Department of Obstetrics and Gynecology, Division of Reproductive Endocrinology and Infertility, Northwestern University Feinburg School of Medicine, 303 E. Superior Street, Chicago, IL 60611, USA.
J Womens Health (Larchmt). 2011 Aug;20(8):1239-43. doi: 10.1089/jwh.2010.2648. Epub 2011 Jul 6.
Approximately 10%-15% of clinically recognized pregnancies end with a first trimester loss. Cytogenetic analysis of products of conception (POC) has revealed that a large proportion of these spontaneous miscarriages are a result of chromosomal abnormalities. However, relatively few studies have evaluated chromosomal abnormalities in pregnancies achieved using assisted reproductive technologies (ART). Here, we review the incidence and type of chromosomal abnormalities that occurred in our infertility patient population undergoing ART and provide a review of the literature pertaining to this subject.
A retrospective chart review of all patients from our medical center who conceived using ART between January 2000 and January 2008, who experienced a subsequent early pregnancy loss, and whose POCs were successfully karyotyped were included. We also conducted a literature review in PubMed, searching for other articles on this subject.
Two hundred fourteen patients conceived with ART, experienced an early loss, and subsequently underwent a dilation and curettage (D&C) between 2000 and 2008. A total of 59 (27%) patients chose to have cytogenetic testing, and their POCs were successfully karyotyped. The overall rate of aneuploidy in this group was 83%. Our PubMed search revealed a total of 12 studies that were identified and evaluated and deemed appropriate for review.
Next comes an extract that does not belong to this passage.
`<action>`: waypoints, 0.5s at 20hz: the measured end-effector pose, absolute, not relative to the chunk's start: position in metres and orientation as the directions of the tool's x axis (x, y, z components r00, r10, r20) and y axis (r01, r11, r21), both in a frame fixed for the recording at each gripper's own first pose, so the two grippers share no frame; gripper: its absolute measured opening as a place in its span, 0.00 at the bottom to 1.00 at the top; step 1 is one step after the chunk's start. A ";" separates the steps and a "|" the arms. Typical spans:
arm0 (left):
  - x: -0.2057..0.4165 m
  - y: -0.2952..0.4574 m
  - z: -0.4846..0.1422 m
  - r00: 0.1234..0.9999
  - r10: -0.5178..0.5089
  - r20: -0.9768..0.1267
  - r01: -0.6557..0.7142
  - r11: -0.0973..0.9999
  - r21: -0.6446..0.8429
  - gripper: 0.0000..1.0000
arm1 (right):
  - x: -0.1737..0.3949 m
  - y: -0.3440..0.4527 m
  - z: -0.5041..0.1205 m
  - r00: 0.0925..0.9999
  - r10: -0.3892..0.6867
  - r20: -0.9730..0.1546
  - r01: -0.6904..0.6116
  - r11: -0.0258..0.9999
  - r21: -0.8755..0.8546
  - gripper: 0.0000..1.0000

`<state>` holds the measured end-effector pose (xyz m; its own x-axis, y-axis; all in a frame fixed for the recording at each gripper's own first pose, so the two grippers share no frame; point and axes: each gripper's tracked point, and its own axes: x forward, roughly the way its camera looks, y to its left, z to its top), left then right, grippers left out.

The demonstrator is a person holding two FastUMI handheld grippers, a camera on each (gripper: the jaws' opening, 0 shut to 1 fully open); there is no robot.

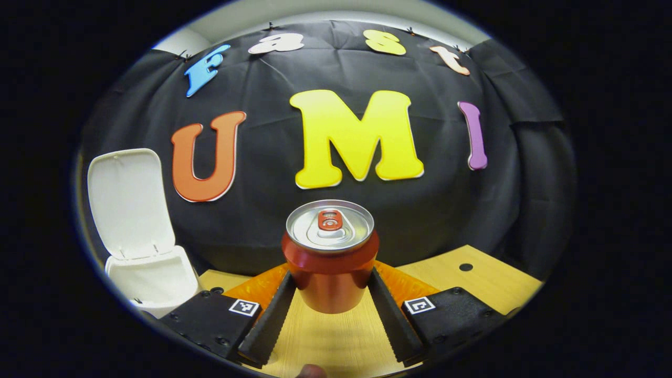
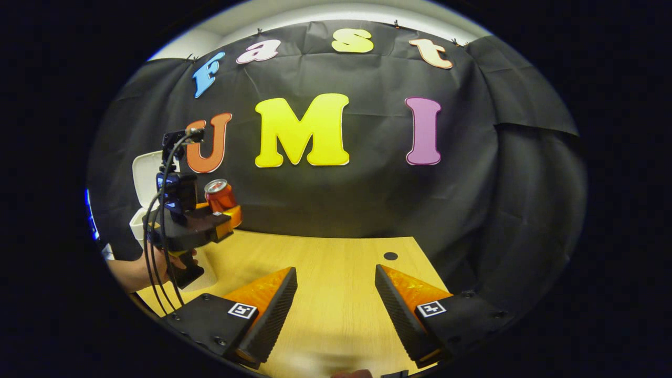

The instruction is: Press the lid of the desktop garbage bin to open it, pick up the crumpled paper on the desktop and throw it into the bin, then pick up the pop can on the desktop and drop it into the bin, and finally close the garbage bin lid.

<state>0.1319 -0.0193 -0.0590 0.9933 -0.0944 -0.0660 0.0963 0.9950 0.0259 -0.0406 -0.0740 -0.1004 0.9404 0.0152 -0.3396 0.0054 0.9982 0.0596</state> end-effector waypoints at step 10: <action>0.121 0.106 -0.005 0.983 0.183 -0.015 -0.182 0.982 0.047 0.84 | -0.032 -0.053 -0.091 0.946 0.094 -0.312 -0.060 0.991 0.116 0.94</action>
<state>0.1208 0.1055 -0.0053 0.9830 0.1828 -0.0155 -0.1820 0.9822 0.0465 -0.0321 -0.0527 -0.0908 0.9455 0.0939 -0.3117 -0.0604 0.9915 0.1156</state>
Consistent with most of the literature, we found a high rate of aneuploidy present in infertile patients conceiving using ART. Because an abnormal karyotype provides an explanation for an early loss, this and other studies seem to suggest that routinely carrying out this assessment in such patients may be of value.
约 10%-15%的临床确诊妊娠以孕早期流产而告终。对妊娠产物(POC)的细胞遗传学分析显示,这些自然流产中有很大一部分是由于染色体异常所致。然而,只有少数研究评估了辅助生殖技术(ART)妊娠中的染色体异常。在此,我们回顾了在接受 ART 的不孕患者人群中发生的染色体异常的发生率和类型,并对该主题的文献进行了综述。
对 2000 年 1 月至 2008 年 1 月期间在我们医疗中心接受 ART 并随后经历早期妊娠丢失且 POC 成功核型分析的所有患者进行回顾性图表审查。我们还在 PubMed 上进行了文献综述,搜索了关于该主题的其他文章。
在 2000 年至 2008 年间,共有 214 名患者接受 ART 受孕,经历了早期流产,并随后进行了扩张和刮宫术(D&C)。共有 59 名(27%)患者选择进行细胞遗传学检测,其 POC 成功进行了核型分析。该组的非整倍体率总体为 83%。我们在 PubMed 上的搜索共发现了 12 项研究,这些研究被确定并进行了评估,认为适合进行综述。
与大多数文献一致,我们发现接受 ART 受孕的不孕患者中存在很高的非整倍体率。由于异常核型为早期流产提供了一个解释,因此这项和其他研究似乎表明,在这些患者中常规进行这种评估可能具有价值。